About this task:
Please give back only the lines below from the one containing "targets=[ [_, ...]" to the one containing "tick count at", each repeated word for word, both ends included.

********

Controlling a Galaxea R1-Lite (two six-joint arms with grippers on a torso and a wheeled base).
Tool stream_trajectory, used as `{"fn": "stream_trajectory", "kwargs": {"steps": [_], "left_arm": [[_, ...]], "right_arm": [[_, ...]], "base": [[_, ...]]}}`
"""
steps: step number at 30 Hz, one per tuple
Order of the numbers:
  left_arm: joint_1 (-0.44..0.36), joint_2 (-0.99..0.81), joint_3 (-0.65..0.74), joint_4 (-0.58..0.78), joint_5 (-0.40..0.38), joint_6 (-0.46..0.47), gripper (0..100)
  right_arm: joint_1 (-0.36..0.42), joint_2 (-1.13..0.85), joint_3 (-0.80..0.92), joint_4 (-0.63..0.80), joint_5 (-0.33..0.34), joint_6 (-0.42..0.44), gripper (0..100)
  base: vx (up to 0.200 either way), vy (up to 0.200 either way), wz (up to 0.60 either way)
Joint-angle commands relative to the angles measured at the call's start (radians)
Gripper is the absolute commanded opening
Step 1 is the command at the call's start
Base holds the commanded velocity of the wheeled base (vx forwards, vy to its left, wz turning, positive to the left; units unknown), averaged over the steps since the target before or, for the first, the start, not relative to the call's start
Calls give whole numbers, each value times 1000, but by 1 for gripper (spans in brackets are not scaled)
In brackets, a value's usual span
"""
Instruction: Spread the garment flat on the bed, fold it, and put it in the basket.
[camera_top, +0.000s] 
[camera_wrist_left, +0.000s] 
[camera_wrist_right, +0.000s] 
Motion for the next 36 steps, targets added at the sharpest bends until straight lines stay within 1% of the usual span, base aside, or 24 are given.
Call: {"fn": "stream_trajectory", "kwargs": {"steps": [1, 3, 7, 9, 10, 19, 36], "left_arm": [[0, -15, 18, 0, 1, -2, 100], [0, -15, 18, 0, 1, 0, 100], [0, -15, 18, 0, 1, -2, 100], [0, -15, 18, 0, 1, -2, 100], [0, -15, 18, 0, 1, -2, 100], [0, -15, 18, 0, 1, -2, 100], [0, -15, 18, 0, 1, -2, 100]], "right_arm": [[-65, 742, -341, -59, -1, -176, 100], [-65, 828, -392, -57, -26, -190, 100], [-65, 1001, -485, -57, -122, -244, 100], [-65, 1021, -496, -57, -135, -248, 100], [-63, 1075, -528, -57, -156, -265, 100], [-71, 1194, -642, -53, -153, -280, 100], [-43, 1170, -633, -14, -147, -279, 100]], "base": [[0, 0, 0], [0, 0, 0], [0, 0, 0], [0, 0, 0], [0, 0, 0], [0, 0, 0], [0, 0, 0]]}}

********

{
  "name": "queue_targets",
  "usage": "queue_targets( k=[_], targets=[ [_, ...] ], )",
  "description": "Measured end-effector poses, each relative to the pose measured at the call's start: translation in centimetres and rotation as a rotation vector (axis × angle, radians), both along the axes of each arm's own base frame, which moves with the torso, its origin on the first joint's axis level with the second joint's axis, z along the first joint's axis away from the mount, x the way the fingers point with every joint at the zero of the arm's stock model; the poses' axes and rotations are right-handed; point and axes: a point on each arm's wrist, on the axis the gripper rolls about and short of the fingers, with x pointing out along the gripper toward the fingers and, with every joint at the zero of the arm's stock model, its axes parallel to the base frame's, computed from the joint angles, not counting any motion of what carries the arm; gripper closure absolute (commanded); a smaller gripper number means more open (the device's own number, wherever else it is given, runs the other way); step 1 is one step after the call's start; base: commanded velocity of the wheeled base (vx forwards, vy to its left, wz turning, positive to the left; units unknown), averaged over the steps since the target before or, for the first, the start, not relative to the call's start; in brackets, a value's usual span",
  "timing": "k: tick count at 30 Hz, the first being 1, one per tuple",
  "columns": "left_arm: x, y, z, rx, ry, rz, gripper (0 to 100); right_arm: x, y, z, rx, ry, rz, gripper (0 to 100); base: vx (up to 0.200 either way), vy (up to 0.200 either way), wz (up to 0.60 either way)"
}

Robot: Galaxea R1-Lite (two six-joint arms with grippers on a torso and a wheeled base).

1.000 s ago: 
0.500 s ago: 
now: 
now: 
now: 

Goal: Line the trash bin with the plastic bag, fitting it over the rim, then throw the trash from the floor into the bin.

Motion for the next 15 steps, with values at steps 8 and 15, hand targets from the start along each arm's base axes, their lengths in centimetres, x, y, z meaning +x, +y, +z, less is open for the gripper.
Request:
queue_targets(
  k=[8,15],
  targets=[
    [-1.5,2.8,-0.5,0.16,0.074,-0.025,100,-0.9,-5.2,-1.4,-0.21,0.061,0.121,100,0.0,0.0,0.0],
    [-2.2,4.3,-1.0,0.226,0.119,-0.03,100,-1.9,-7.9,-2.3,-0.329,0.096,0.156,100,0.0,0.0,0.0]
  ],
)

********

Response to this exercise:
  "usage": "queue_targets( k=[_], targets=[ [_, ...] ], )",
  "description": "Measured end-effector poses, each relative to the pose measured at the call's start: translation in centimetres and rotation as a rotation vector (axis × angle, radians), both along the axes of each arm's own base frame, which moves with the torso, its origin on the first joint's axis level with the second joint's axis, z along the first joint's axis away from the mount, x the way the fingers point with every joint at the zero of the arm's stock model; the poses' axes and rotations are right-handed; point and axes: a point on each arm's wrist, on the axis the gripper rolls about and short of the fingers, with x pointing out along the gripper toward the fingers and, with every joint at the zero of the arm's stock model, its axes parallel to the base frame's, computed from the joint angles, not counting any motion of what carries the arm; gripper closure absolute (commanded); a smaller gripper number means more open (the device's own number, wherever else it is given, runs the other way); step 1 is one step after the call's start; base: commanded velocity of the wheeled base (vx forwards, vy to its left, wz turning, positive to the left; units unknown), averaged over the steps since the target before or, for the first, the start, not relative to the call's start; in brackets, a value's usual span",
  "timing": "k: tick count at 30 Hz, the first being 1, one per tuple",

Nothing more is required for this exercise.